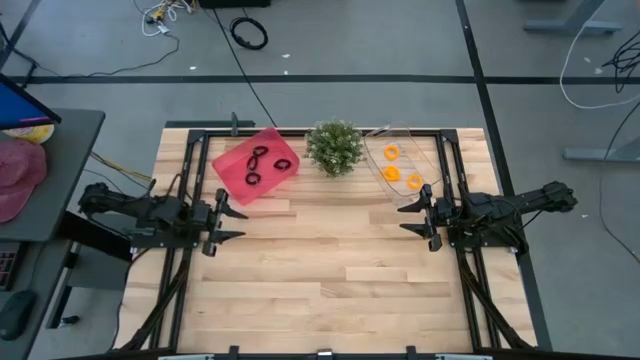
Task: Sort spring keychains
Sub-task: Return to Home Position
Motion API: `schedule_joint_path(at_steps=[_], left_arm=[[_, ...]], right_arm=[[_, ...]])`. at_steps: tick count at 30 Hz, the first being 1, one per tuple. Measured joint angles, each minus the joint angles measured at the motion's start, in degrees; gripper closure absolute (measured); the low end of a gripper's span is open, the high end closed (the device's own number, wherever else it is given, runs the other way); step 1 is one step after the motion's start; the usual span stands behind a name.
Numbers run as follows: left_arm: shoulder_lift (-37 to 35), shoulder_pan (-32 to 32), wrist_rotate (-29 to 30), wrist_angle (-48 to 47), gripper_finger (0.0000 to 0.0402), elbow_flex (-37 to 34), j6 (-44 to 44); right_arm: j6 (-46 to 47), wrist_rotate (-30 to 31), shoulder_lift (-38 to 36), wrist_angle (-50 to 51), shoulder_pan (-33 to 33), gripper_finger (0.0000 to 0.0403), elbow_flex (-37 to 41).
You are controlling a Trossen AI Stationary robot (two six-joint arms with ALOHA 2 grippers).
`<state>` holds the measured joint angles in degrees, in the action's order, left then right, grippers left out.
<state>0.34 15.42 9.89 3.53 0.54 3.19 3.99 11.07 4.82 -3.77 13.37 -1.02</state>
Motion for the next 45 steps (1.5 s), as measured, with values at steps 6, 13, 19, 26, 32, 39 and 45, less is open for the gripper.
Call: schedule_joint_path(at_steps=[6, 13, 19, 26, 32, 39, 45], left_arm=[[0.41, 0.0, 0.14, -1.02, 0.0193, 0.02, -4.46], [0.39, 0.0, 0.3, -0.57, 0.0193, -0.01, -5.99], [0.39, -0.02, 0.37, -0.5, 0.0193, -0.02, -9.91], [0.39, -0.02, 0.38, -0.48, 0.0193, -0.02, -15.39], [0.39, -0.02, 0.38, -0.48, 0.0193, -0.04, -16.08], [0.39, 0.0, 0.38, -0.45, 0.0193, -0.04, -15.86], [0.39, 0.0, 0.38, -0.43, 0.0193, -0.04, -16.02]], right_arm=[[0.0, 0.0, 0.0, 0.0, -0.01, 0.0188, 0.0], [0.0, 0.0, 0.0, 0.01, -0.02, 0.0188, 0.0], [0.0, 0.0, 0.0, 0.0, -0.02, 0.0188, 0.0], [0.0, 0.0, 0.0, 0.0, -0.02, 0.0188, 0.0], [0.0, 0.0, 0.0, 0.0, -0.01, 0.0188, 0.0], [-0.01, 0.0, 0.0, 0.0, -0.02, 0.0188, 0.0], [0.0, 0.0, 0.0, 0.0, -0.02, 0.0188, 0.0]])
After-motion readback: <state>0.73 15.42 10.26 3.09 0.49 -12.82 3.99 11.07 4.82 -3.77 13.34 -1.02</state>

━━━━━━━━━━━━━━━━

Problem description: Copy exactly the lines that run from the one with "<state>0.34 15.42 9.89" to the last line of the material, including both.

Response below:
<state>0.34 15.42 9.89 3.53 0.54 3.19 3.99 11.07 4.82 -3.77 13.37 -1.02</state>
Motion for the next 45 steps (1.5 s), as measured, with values at steps 6, 13, 19, 26, 32, 39 and 45, less is open for the gripper.
Call: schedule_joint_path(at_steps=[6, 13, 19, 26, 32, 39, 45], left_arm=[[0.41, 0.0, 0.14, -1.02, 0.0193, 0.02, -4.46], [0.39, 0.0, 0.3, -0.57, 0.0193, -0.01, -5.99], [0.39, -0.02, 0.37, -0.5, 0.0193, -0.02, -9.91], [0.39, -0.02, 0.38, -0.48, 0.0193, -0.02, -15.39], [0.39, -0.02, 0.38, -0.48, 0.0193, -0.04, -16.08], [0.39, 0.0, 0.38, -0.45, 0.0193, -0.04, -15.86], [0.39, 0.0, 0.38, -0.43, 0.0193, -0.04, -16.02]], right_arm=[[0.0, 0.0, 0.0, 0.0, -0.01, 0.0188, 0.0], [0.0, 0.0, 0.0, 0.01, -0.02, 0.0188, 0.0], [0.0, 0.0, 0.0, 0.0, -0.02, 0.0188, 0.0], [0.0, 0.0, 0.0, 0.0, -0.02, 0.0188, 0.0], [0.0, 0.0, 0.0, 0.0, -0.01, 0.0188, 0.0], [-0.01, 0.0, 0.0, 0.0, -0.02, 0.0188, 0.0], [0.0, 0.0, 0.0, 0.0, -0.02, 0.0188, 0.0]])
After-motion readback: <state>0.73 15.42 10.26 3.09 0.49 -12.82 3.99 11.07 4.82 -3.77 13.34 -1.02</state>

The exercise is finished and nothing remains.